In 1979, a Barnard College student was killed by a piece of terra-cotta cornice that fell from an apartment building on the Upper West Side. From that incident, New York City Local Law 10 of 1980 (LL10/80) was enacted. LL10/80 required owners of buildings greater than six stories  to engage a licensed professional to perform an inspection of the street façade and up to 25 feet back from pedestrian access. Technical reports were filed with the NYC DOB over a two-year cycle every five years, with the first cycle beginning February 21, 1980.

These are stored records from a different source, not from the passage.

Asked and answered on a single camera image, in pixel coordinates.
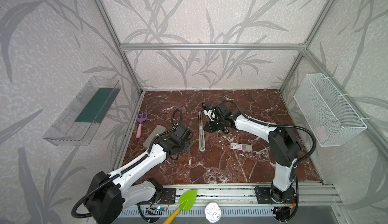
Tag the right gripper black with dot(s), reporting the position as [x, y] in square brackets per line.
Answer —
[210, 113]

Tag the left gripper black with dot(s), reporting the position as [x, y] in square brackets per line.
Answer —
[184, 133]

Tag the beige stapler black cap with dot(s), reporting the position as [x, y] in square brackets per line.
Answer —
[202, 146]

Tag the white red staple box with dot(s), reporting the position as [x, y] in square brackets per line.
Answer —
[242, 147]

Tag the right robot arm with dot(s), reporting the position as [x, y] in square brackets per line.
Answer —
[283, 142]

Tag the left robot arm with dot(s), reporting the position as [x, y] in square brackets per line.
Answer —
[109, 194]

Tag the grey rectangular block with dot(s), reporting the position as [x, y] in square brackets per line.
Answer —
[159, 129]

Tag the purple pink toy rake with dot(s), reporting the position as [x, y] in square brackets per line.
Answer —
[141, 117]

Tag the green plastic toy shovel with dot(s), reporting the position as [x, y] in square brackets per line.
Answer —
[186, 202]

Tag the crumpled white paper cup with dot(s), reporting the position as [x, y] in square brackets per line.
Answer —
[213, 212]

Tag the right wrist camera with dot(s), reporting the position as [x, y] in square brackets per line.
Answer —
[219, 111]

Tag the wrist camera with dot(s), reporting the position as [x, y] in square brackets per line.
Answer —
[181, 133]
[219, 111]

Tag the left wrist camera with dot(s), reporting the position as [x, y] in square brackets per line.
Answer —
[181, 133]

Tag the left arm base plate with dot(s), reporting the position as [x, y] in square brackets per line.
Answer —
[164, 196]

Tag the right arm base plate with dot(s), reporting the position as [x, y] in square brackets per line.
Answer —
[263, 195]

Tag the clear plastic wall tray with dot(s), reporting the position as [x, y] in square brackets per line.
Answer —
[81, 119]

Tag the white wire mesh basket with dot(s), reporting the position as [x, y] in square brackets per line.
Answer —
[330, 116]

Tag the aluminium front rail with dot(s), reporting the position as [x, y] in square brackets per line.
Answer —
[243, 194]

Under LL10/80, buildings could be filed under four categories: Safe, Unsafe, Ongoing Maintenance, and Precautionary. Precautionary referred to the identification of deficiencies that required annual monitoring, and could be carried over on LL10/80 reports from cycle to cycle if the conditions appeared stable. Ongoing Maintenance was utilized for buildings that were undergoing repairs in a phased manner over a long period of time. All inspections could be performed using visual aids, such as binoculars.

Local Law 11/98

After four cycles of LL10/80, in 1998, there were several instances of masonry falling from buildings onto NYC sidewalks. As a result, a more stringent law was passed. Local Law 11 of 1998 (LL11/98) included inspection of all façades on buildings greater than six stories, not just the street-facing wall. Visual inspections using a telephoto lens or binoculars were acceptable, but at least one complete close-up inspection of a street façade from roof to ground level was required, in most cases, necessitating the use of a scaffold.

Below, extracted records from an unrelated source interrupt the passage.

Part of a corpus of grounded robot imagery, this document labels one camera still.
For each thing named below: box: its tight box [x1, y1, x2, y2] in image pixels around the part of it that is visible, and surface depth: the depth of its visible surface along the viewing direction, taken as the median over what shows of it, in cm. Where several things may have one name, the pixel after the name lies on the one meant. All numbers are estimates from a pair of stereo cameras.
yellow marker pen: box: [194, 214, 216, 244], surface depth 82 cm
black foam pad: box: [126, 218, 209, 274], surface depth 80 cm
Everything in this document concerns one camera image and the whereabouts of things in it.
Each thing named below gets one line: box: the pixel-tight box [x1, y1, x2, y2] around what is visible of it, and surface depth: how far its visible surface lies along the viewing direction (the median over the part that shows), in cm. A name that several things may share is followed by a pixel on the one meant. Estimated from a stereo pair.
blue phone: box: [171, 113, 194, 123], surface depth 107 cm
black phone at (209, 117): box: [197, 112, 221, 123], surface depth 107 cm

LL11/98 also changed the categories for filing. The Qualified Exterior Wall Inspector had to designate a building as Safe, Unsafe, or Safe with a Repair and Maintenance Program (SWARMP). All SWARMP conditions had to be cured prior to the next cycle filing; otherwise, they were automatically considered Unsafe. LL11/98 remained in place for Cycles 5 and 6. All inspections and filings occurred within a two-year period from the start of each cycle.

FISP

From Cycle 7 onwards, the law became known as FISP (Façade Inspection Safety Program). Inspections and filing are now staggered over a four-year period in three sub-cycles. The sub-cycle a building falls under depends on the last digit of its Block Number. Filing must occur within 60 days of inspection. Similar to LL11, at least one hands-on inspection from street level to roof must occur on a street façade, and all façades are inspected unless 12 inches or less distance from an adjacent wall.

Cycle 7 Supplemental FISP Inspections

As a result of a fatal accident in 2014, supplemental inspections of balcony railings and fire escapes were required for Cycle 7. Balcony railings and connections had to be inspected even if a report for Cycle 7 has already been filed. A separate amended filing attesting to the condition of the railings had to be filed within Cycle 7. If not, the DOB considers that the FISP report has not been filed.